■ Exercise description ■
Examine the entries and show every line in which the word "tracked" is found.

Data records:
..............................

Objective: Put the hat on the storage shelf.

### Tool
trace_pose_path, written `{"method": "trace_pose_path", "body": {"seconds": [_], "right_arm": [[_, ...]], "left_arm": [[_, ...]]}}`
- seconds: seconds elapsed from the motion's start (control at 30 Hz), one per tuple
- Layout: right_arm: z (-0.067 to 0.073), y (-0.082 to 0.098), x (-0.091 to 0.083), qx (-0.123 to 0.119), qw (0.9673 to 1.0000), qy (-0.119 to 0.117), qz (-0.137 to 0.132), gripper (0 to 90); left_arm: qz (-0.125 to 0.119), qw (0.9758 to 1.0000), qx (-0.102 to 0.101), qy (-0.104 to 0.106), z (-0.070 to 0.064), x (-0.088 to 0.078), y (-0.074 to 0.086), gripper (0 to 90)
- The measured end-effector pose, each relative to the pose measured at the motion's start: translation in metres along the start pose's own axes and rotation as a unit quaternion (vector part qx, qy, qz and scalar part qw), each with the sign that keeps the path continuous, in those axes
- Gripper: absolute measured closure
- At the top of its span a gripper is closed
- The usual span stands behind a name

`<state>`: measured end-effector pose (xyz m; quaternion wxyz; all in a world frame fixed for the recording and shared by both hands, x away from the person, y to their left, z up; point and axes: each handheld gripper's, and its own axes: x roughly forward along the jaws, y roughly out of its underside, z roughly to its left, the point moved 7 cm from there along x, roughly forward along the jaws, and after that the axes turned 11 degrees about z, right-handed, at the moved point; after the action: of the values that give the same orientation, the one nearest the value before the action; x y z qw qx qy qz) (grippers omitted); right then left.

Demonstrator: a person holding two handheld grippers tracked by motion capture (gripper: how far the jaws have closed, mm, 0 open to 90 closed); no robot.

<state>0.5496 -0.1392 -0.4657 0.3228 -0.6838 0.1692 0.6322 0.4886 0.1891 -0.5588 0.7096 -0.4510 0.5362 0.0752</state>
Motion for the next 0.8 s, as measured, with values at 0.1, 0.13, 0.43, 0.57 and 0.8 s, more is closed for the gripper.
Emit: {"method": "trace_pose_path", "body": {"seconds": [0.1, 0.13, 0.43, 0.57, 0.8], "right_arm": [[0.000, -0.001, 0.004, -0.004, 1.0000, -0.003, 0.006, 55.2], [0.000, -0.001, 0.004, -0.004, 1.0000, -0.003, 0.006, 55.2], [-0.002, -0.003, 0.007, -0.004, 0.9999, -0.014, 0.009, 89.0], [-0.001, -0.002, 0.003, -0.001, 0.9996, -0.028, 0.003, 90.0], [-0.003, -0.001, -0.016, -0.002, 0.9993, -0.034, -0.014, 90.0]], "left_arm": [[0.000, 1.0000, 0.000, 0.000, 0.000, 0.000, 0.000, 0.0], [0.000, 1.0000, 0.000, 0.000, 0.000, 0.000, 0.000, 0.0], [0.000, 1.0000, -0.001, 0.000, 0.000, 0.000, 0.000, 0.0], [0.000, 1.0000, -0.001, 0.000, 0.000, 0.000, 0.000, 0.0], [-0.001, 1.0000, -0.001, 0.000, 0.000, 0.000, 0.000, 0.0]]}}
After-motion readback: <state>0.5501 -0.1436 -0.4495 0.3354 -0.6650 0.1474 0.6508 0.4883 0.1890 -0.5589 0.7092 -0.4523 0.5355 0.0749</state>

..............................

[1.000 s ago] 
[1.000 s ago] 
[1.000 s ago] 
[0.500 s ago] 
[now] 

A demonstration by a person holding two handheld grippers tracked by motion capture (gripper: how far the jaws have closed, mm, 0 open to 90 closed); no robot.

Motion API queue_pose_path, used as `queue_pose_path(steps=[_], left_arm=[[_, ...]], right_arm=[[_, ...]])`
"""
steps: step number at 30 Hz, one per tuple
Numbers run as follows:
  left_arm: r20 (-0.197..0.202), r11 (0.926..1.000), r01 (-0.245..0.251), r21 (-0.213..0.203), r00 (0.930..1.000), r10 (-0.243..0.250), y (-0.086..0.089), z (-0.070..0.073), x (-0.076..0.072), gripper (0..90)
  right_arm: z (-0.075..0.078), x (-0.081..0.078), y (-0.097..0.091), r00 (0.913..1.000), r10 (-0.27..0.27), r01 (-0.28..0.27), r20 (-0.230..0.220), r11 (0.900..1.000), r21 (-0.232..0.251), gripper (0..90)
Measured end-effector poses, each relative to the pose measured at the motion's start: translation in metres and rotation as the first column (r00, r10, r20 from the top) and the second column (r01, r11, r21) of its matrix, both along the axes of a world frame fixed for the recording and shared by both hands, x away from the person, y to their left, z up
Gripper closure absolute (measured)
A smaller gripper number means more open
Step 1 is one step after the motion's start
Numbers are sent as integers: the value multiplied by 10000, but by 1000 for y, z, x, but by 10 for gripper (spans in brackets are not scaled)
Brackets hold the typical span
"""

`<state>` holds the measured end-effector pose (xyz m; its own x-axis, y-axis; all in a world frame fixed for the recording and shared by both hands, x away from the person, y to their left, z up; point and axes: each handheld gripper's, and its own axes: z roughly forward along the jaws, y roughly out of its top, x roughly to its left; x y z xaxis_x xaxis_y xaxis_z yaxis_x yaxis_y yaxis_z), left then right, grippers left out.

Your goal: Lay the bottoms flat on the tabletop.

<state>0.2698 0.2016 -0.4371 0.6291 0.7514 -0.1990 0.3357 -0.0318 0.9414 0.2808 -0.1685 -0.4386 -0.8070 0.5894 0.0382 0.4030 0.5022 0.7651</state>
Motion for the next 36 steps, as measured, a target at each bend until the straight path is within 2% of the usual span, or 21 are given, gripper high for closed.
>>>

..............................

■ Result of the task ■
Demonstrator: a person holding two handheld grippers tracked by motion capture (gripper: how far the jaws have closed, mm, 0 open to 90 closed); no robot.
A demonstration by a person holding two handheld grippers tracked by motion capture (gripper: how far the jaws have closed, mm, 0 open to 90 closed); no robot.

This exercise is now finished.